Post by well wisher » Wed Apr 10, 2019 4:30 pm

Mantrik wrote:
Wed Apr 10, 2019 9:43 am
I would of course not assume all monastics to be ascetics or isolated from their host communities. So we may be referring to a very small number who do not engage either in the daily running of the monastery or supportive interaction with the lay community. Are there enough true ascetics left to make the issue important?
narhwal90 wrote:
Wed Apr 10, 2019 11:51 am
I say the monastic/ascetic should put up or shut up. I see plenty of evidence of monastics who do help others while off the cushion.
The above statements are rings true to me. Monastic practices should not be exclusive of connection with the communities.
Rather, the connection might be a essential part of the practice, as mutual beneficiaries.

A question worth pondering is: why did the Vinaya rules state the monks beg for alms bowl for food,
and NOT to become like isolated self-starving extreme forest ascetics, who took no food?
Shakyamuni Buddha already knows that isolated extreme asceticism to be wrong, as proven in his story with Sujata the milkmaid.
This implies the connection between the monastic to the lay-folks community is essential, in the true spirit of the Bodhicitta, and for the preservation of the teachings.

It appears the most successfully Mahayana institutions (arguably, all the ones that survived that we know today)
are the ones which have direct interaction and benefits to the lay communities.
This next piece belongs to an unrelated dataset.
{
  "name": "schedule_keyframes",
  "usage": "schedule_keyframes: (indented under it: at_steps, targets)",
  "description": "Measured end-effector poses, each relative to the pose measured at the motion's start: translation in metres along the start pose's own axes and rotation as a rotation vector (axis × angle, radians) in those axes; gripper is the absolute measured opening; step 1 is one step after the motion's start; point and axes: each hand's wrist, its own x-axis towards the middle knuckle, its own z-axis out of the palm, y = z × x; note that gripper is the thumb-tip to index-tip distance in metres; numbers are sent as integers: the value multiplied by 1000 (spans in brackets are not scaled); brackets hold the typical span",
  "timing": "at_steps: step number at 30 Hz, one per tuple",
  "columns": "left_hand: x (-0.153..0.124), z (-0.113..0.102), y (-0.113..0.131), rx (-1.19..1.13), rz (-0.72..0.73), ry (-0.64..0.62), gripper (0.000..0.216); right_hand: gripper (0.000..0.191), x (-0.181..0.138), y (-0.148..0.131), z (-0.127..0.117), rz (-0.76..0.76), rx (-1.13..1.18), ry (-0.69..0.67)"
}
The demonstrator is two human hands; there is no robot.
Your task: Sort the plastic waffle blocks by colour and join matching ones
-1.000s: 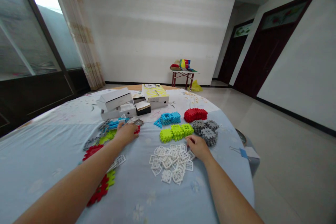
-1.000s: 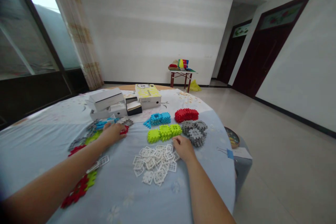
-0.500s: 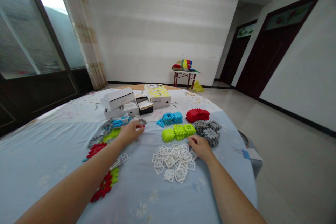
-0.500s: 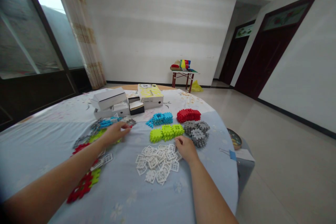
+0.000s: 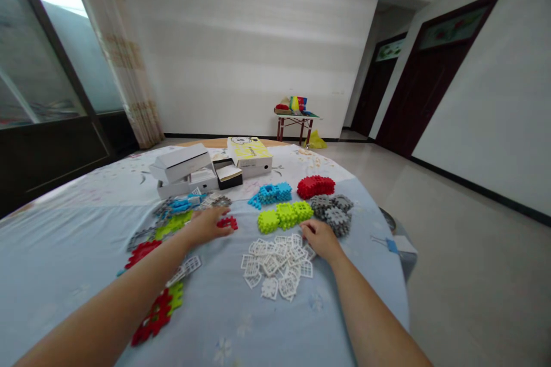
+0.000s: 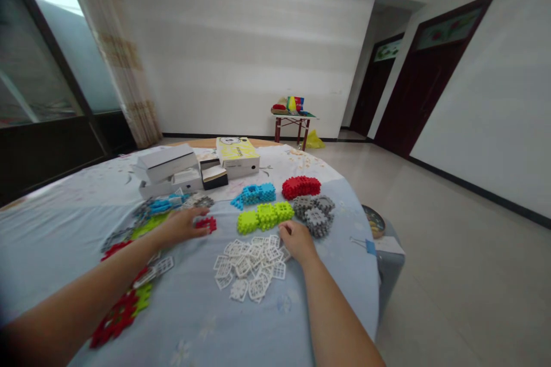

The ones that pursue isolated-asceticism are in the minority.

For example, the monks and nuns at my local Tendai lineage Temple has very close direct connection to the lay communities.
Every week, the monks hold Dharma lessons and practices which are open to the public. There are language classes held for children on weekends.
The cooks inside the monastery are generous and skilled, offering free vegetarian lunch for all who attends the Sunday morning lessons,
while some others institution might offer meals at low reasonable (non-profit) costs. (This is partially where I got the idea of soup kitchens).
Many local farmers are happy to donate extra fruits and vegetables to this monastery.
The monks are not dictated to learn how to cook, as it is not their primary job.
But chef-monks are known to exist, if some choose to pursue it.
Plus much more events and rituals held at key dates of every year.
During the off times & quiet hours at night, the monastics are free to depend their solitary practices.
As a result, this temple has no problem attracting donations and volunteers from the community.

In our time where public trust are faltering in all the rich elites' institutions (governments, big companies & corporations),
the noble Sangha, and possibly other religious organizations, are in key positions to step in and help fill in the essential needs for the masses.
Not only for Mahayana, but even in Thervada-majority countries like Thailand too!
https://news.mongabay.com/2018/08/ecolo ... -thailand/
If I asked the farmers who they would choose to trust between government officers and the monks, they would choose the latter.
......
As their environmental influence spreads throughout Thailand, monks are helping to obtain more community forest rights for indigenous people and farmers, which takes land away from both the government and logging and oil companies. Some monks have been prosecuted by the Thai government for their controversial activism. Others have been assassinated, like Phrakhu Supoj Suvacano, an ecology monk involved in trying to prevent the land around a meditation center in Chiang Mai from being converted into a tangerine farm.
Even in the face of these threats, many ecology monks continue their work, which has started to receive help and support from other outlets, like local universities and NGOs.
In my opinion, these Thailand Ecology monks are heroes!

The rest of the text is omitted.